2) Data Lake destinations without bucket versioning enabled:
Fivetran would unreference the deleted data files from the latest snapshot so that the successive syncs do not fail for the connector.
Fivetran would trigger a free resync to ensure data integrity and cover for any data loss due to the unintentionally deleted data files.

Some customers proactively dropped the corrupted tables from the Data Lake destination after seeing the Data lake tables are corrupted task on the connector dashboard. However, the connector still failed in such cases as the table was still present in the Fivetran-managed Polaris catalog. In such cases, Fivetran dropped the table from the Polaris catalog and performed a resync for the connector.

Impact:

149 Fivetran accounts and 460 Managed Data Lake destinations were affected.

Sync failures: When a deleted data file referenced in the snapshot had to be rewritten to merge it with the incoming data, the syncs would fail as the file did not exist in the bucket.

Temporary query outage: In cases where the queries on the corrupted Data Lake tables tried to read the deleted data files, the query would have failed due to the absence of the data file.

Data integrity issue:

Solution 1 ensured Data integrity for all connector services.
Solution 2 ensured Data integrity for all connector services except those where the data source has a retention period. In case of such data sources, there may be a loss of data older than the retention period.

What we will do moving forward:
- Enforce a stricter process for deploying such code changes that could lead to critical data integrity issues.
- Stagger the orphan file cleanup process across the connectors to minimize the impact on the connectors.
- We will also ensure that we will always do a Feature Flag based slow rollout for such critical service areas to identify such issues early.
- We will review our process for handling data integrity issues to ensure faster resolution and more effective communication.
Posted Jun 23, 2025 - 16:55 UTC

Monitoring

A fix has been implemented and we are monitoring the results.
Posted Jun 23, 2025 - 13:55 UTC

Update

If you have Connection failures due to the "data_lake_corrupted" task, please raise a Support Ticket for assistance in resolving the issue.
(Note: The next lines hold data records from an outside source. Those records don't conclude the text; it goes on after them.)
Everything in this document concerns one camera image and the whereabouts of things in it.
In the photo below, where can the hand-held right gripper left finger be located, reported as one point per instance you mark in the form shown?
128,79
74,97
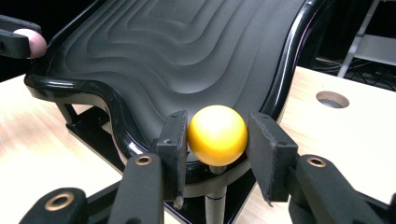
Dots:
174,146

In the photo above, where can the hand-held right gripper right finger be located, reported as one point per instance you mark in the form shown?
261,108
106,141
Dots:
271,155

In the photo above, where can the pink ball knob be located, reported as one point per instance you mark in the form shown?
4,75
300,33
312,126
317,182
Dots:
39,45

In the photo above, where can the yellow ball knob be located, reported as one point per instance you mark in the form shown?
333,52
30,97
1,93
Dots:
217,135

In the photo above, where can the black wavy tray stand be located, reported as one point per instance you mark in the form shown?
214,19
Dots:
186,46

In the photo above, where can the white metal table frame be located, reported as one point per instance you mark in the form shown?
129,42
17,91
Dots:
373,46

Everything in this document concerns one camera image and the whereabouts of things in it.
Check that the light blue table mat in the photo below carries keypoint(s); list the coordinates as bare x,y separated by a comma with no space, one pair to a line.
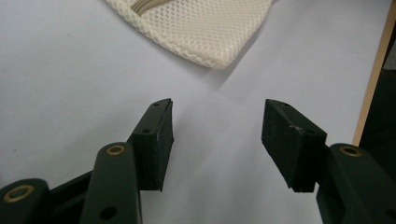
62,77

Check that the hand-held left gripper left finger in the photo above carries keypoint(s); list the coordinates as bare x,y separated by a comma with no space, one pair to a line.
154,149

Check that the white mesh laundry bag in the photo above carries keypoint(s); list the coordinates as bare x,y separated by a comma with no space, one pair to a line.
202,31

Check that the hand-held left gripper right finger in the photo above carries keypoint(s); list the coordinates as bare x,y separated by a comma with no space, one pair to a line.
289,146
Please avoid dropping any tables before contacting support.

Communications have been sent to customers with AWS S3 destinations and communications for other destinations will follow soon.
Posted Jun 18, 2025 - 19:38 UTC

Update

If you have Connection failures due to the "data_lake_corrupted" task, please raise a Support Ticket for us to assist in resolving this issue.
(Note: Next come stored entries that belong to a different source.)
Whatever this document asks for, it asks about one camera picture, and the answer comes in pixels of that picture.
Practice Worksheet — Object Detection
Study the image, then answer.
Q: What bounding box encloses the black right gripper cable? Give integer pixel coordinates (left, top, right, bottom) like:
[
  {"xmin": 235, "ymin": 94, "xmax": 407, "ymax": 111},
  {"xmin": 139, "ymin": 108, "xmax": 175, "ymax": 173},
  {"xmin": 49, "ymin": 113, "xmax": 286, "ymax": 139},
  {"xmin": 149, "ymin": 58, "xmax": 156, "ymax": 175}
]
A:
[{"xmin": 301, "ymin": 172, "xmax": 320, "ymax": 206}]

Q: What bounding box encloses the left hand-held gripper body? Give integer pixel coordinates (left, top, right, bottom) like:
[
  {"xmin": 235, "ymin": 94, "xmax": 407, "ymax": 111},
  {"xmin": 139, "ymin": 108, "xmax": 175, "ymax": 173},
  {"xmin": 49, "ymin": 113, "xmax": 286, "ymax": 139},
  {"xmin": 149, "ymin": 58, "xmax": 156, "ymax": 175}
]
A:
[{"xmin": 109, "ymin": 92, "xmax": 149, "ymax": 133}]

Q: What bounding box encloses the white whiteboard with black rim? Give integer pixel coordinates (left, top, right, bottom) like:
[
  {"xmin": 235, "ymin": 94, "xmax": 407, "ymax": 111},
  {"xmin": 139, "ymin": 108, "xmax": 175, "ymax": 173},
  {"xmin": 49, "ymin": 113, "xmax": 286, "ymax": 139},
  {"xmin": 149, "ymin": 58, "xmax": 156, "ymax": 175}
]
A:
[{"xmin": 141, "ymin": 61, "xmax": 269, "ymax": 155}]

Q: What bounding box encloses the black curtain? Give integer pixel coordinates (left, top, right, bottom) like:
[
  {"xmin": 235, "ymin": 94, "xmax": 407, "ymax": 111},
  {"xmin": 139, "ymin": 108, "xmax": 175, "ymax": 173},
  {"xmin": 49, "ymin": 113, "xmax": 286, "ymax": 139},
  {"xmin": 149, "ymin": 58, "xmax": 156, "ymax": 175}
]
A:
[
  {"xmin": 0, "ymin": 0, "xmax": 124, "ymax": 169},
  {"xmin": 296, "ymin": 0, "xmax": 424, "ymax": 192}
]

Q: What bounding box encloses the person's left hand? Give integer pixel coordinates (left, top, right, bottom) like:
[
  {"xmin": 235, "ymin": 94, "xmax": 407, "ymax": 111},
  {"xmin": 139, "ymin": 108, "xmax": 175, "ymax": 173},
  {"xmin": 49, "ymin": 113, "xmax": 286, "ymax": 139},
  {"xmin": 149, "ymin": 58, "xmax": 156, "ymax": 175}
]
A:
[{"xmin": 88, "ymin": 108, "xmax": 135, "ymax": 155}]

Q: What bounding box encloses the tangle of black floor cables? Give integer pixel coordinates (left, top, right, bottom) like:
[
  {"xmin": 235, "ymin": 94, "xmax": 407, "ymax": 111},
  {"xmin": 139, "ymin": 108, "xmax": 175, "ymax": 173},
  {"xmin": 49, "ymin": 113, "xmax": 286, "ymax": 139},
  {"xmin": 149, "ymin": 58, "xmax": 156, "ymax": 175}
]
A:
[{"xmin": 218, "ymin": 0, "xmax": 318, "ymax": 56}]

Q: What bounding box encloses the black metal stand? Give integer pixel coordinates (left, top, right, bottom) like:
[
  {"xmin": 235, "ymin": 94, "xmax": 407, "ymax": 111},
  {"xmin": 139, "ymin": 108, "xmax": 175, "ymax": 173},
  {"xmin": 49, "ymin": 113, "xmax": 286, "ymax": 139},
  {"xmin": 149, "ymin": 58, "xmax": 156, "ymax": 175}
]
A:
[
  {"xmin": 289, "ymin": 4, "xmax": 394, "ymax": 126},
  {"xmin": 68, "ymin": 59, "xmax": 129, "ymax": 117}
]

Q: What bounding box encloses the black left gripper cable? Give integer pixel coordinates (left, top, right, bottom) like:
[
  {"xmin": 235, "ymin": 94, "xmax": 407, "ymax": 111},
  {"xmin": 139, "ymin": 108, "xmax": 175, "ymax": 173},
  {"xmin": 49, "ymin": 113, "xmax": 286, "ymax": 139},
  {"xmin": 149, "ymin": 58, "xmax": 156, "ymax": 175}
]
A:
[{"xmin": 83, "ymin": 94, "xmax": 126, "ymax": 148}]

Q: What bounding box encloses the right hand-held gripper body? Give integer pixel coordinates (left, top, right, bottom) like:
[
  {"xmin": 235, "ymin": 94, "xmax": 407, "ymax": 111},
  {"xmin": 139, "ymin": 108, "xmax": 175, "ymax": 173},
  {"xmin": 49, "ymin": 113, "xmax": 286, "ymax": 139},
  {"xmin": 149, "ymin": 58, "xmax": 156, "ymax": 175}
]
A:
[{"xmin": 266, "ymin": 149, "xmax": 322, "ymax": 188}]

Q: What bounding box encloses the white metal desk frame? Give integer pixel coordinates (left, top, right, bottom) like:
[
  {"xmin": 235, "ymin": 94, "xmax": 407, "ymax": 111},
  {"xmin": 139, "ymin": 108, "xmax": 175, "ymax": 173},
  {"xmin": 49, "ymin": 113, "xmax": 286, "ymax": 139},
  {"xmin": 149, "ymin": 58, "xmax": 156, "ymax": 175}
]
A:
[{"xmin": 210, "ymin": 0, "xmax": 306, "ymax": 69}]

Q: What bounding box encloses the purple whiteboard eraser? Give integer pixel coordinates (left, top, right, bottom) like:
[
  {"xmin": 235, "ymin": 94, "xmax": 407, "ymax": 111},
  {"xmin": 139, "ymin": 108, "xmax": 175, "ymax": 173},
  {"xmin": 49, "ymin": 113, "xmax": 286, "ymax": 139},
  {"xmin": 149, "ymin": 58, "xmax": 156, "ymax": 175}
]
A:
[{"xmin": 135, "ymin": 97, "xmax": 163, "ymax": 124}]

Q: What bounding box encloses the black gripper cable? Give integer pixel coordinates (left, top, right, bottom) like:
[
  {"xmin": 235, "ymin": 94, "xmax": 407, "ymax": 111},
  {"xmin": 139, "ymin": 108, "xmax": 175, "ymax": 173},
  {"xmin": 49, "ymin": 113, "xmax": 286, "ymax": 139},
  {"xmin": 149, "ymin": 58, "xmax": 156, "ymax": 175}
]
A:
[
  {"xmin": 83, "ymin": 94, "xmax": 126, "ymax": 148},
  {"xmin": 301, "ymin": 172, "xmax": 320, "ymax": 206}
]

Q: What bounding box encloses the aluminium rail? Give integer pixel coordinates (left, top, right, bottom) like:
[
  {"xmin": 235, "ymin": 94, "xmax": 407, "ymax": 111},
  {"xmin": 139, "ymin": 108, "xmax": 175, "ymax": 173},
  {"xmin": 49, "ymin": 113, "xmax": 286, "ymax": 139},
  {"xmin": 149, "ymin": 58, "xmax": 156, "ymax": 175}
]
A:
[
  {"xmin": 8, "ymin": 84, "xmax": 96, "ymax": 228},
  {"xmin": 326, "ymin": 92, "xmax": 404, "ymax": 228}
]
We will be sending a communication to all affected customers with further details on this issue and the resolution.
Posted Jun 16, 2025 - 20:00 UTC

Update

Customers with bucket versioning enabled, please raise a Support Ticket for us to provide further guidance on resolving this issue.
Posted Jun 15, 2025 - 15:27 UTC

Update

Customers with bucket versioning enabled can proceed to restore all files for their bucket to allow the sync to complete successfully. For customers without bucket versioning enabled, our engineering team is actively working on determining the next steps and will provide further guidance shortly
Posted Jun 15, 2025 - 02:59 UTC

Update

We have identified the root cause of the issue, which was related to orphan file cleanup deleting some active files. A hotfix has been deployed to prevent further impact. We are currently working on unlinking the deleted files to restore sync functionality. Our team continues to actively work on resolving this.
Posted Jun 14, 2025 - 15:12 UTC

Update

We are continuing to work on a fix for this issue.
Posted Jun 14, 2025 - 10:12 UTC

Identified

The issue has been identified and we are working to resolve it.
Posted Jun 14, 2025 - 07:45 UTC
This incident affected: Systems (Destinations).